(Activity)
What you return should be the lines from the one with "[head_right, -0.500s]" through the one with "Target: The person" in the data below, reproduced exactly with both ends, and no pictures at all.

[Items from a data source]
----------
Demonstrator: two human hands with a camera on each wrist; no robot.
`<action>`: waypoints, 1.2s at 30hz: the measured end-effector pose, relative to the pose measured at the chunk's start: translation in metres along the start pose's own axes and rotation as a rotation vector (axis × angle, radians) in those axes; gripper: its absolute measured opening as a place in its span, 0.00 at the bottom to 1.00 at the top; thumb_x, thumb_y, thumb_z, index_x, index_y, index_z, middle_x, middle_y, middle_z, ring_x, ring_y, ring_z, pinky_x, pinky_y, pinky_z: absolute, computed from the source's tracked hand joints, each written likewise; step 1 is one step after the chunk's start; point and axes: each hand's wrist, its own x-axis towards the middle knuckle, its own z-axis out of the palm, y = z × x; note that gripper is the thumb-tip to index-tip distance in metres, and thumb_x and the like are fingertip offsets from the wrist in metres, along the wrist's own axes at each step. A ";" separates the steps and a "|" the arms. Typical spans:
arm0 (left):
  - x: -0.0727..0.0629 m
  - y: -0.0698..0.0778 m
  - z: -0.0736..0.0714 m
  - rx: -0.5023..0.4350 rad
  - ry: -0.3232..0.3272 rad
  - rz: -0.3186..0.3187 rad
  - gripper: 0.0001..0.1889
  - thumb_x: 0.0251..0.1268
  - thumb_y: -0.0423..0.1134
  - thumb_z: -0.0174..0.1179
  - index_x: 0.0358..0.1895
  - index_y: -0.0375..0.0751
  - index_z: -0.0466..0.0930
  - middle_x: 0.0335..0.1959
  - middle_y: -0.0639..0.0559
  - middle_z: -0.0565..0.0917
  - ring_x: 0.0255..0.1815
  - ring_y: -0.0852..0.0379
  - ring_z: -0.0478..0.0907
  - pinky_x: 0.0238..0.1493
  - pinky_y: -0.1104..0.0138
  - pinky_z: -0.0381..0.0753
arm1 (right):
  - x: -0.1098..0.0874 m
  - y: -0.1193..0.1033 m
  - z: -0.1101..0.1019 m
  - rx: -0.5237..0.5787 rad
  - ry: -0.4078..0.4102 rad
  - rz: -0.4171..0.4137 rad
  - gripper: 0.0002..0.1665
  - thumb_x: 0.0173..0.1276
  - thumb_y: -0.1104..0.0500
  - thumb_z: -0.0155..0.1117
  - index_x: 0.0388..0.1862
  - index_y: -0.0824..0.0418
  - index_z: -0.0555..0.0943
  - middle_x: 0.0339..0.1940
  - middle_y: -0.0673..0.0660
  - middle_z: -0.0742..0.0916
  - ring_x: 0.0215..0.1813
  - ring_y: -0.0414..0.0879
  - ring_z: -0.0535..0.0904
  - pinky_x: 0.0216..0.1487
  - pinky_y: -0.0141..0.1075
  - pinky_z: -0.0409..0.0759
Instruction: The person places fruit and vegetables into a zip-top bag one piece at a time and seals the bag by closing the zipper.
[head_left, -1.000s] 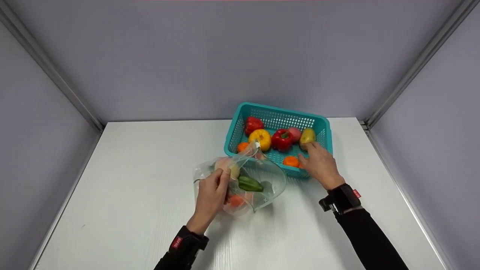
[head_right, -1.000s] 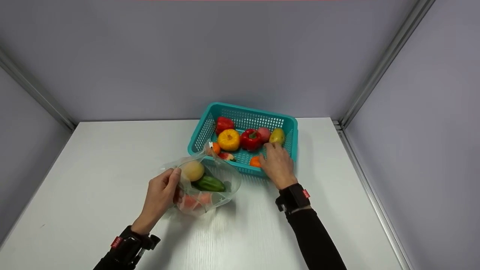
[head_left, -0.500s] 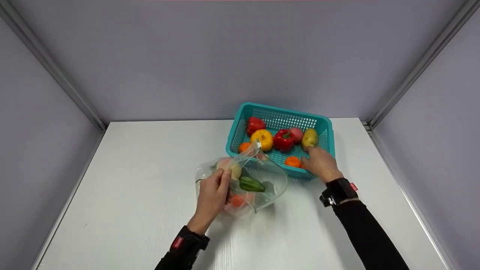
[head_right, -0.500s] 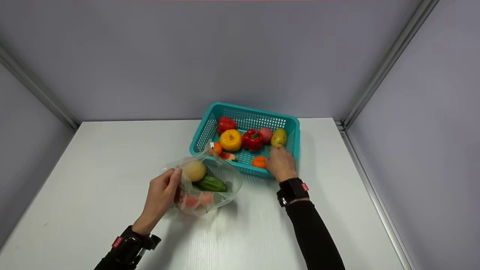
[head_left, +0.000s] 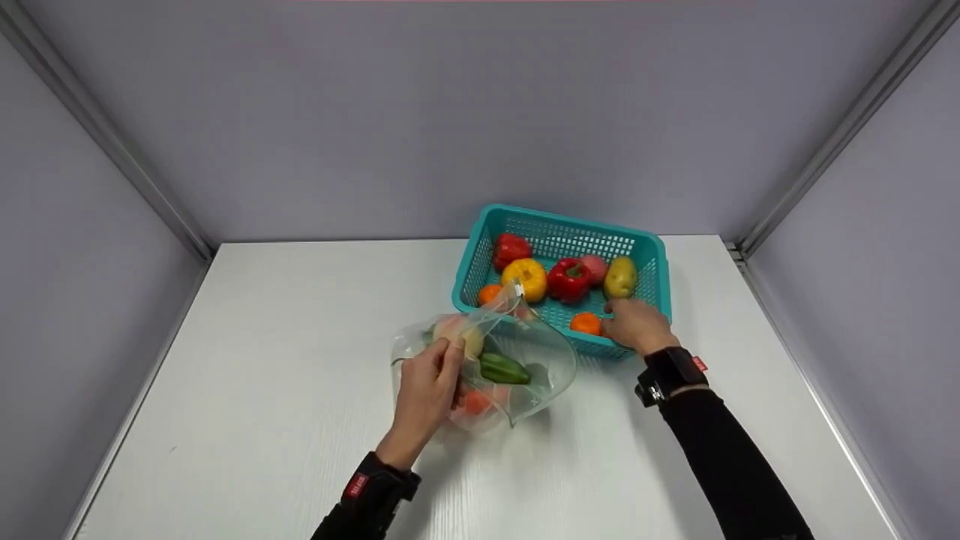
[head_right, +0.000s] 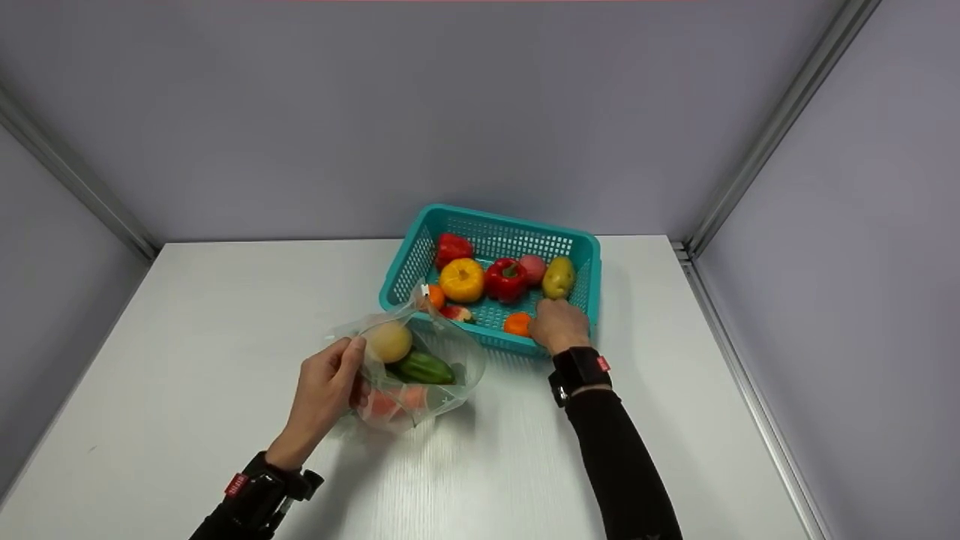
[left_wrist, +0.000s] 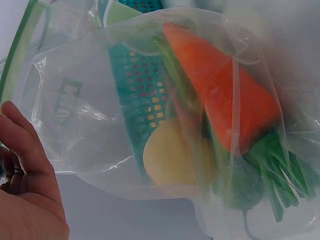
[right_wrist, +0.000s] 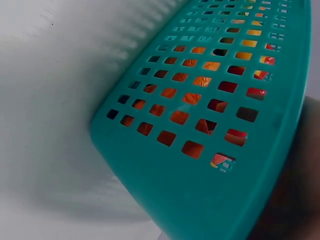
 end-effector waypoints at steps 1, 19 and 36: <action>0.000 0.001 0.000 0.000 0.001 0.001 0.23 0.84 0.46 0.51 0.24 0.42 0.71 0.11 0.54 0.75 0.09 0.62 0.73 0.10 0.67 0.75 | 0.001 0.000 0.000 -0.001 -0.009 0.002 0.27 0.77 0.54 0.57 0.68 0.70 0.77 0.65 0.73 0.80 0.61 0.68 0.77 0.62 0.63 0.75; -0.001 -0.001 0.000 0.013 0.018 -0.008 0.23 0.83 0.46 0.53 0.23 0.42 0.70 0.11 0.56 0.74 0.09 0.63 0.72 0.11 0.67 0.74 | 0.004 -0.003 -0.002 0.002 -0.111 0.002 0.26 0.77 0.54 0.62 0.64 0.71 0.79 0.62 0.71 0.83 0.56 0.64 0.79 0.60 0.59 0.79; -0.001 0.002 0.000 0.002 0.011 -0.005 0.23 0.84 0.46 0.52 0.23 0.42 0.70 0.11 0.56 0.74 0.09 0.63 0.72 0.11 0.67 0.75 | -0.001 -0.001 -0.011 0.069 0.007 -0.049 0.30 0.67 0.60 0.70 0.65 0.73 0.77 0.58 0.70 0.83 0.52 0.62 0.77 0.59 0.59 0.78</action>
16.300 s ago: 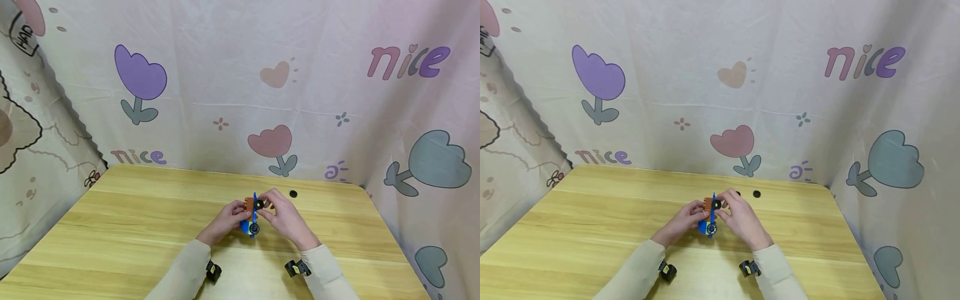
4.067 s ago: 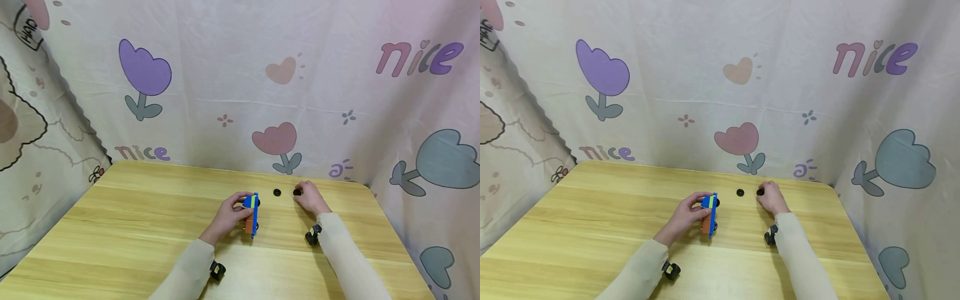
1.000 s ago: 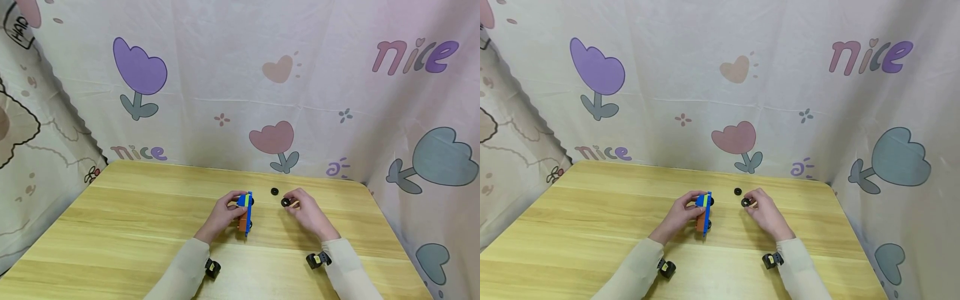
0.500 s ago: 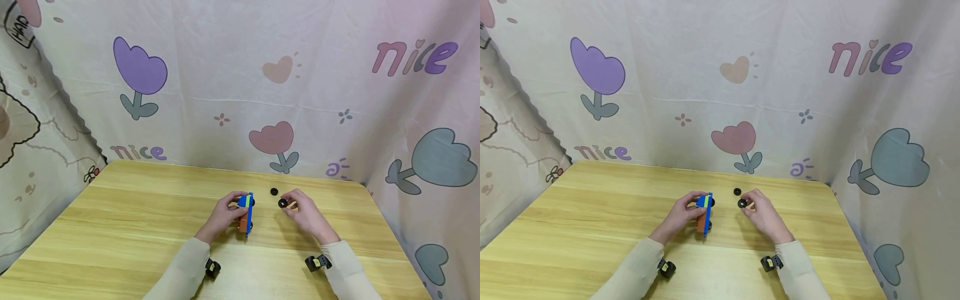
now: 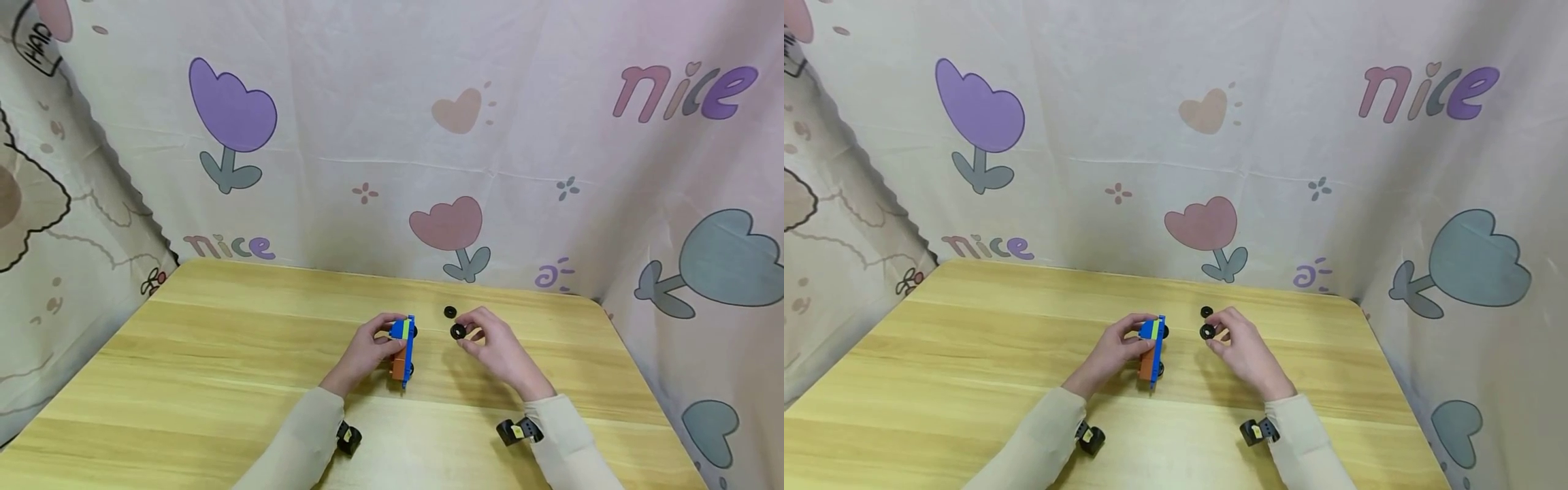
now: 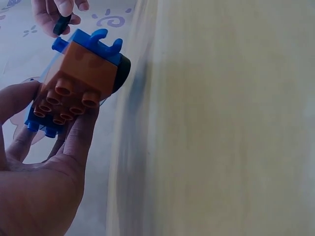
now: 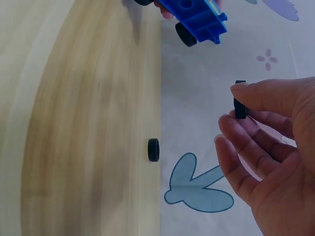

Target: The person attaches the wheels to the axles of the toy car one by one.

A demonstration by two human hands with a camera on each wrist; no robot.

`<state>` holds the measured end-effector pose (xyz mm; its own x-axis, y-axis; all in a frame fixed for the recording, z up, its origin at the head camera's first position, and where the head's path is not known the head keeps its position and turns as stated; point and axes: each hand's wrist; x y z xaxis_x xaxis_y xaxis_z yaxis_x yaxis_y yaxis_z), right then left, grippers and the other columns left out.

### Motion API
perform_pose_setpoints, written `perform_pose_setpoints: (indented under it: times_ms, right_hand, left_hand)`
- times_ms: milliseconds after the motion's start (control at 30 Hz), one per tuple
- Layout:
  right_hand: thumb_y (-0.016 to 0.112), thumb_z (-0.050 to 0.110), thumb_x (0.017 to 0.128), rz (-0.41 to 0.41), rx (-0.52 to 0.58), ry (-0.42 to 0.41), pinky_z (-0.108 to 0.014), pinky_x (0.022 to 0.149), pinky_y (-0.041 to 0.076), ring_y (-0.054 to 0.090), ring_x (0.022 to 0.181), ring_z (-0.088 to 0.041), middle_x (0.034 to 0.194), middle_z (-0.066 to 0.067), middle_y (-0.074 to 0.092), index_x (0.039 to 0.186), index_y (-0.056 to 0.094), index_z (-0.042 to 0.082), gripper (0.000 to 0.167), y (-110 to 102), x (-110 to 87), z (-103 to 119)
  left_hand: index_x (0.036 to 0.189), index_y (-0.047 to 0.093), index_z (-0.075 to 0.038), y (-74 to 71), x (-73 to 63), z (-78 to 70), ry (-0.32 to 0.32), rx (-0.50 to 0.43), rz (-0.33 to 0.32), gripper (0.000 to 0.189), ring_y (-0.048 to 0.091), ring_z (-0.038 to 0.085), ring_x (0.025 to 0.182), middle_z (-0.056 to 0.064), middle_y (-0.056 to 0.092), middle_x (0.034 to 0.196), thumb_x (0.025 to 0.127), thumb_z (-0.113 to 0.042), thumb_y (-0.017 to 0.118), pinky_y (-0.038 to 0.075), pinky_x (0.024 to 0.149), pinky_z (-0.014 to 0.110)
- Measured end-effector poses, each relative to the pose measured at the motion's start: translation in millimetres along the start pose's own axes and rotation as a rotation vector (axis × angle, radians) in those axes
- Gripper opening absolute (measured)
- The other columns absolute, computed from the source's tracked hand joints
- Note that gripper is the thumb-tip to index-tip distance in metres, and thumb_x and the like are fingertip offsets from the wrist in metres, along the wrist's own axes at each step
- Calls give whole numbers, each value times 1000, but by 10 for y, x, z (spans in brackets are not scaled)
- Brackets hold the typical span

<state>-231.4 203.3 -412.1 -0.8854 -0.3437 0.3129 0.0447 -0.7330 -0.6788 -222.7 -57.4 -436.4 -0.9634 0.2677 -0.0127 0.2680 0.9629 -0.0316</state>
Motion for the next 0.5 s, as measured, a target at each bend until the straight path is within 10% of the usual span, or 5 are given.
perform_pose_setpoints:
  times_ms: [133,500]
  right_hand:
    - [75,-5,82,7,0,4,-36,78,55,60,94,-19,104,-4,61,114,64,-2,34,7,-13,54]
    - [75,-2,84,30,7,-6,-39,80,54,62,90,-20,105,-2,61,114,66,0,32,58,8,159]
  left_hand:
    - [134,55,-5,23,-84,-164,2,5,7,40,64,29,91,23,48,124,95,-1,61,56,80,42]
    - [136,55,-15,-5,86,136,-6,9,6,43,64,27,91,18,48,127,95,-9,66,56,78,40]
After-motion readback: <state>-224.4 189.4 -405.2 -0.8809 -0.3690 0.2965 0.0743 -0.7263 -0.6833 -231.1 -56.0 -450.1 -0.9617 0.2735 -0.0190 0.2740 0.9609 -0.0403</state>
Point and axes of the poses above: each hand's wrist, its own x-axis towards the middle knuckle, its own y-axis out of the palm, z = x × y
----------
(Result of the exercise)
[head_right, -0.500s] 
[head_left, +0.000s] 
[head_right, +0.000s] 
[left_wrist, +0.000s] 
[right_wrist, +0.000s] 
 end-effector waypoints at steps 1, 19 and 36: <action>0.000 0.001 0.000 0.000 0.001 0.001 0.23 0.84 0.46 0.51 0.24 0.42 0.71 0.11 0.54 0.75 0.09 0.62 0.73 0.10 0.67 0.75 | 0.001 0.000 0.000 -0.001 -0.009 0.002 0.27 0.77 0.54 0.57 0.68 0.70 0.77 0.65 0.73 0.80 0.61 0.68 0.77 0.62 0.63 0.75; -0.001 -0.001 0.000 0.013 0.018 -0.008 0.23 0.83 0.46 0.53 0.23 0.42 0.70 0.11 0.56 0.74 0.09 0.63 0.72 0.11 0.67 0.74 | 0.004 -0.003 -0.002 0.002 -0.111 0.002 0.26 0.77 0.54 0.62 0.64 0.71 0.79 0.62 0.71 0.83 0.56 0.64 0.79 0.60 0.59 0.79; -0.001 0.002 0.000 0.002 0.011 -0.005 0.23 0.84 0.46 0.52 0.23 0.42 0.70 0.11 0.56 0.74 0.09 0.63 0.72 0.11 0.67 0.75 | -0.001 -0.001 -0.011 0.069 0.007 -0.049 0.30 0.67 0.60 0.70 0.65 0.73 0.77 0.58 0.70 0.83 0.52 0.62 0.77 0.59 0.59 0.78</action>
16.300 s ago: 
4.067 s ago: 
1.000 s ago: 
0.500 s ago: 
now: 
now: 
now: 

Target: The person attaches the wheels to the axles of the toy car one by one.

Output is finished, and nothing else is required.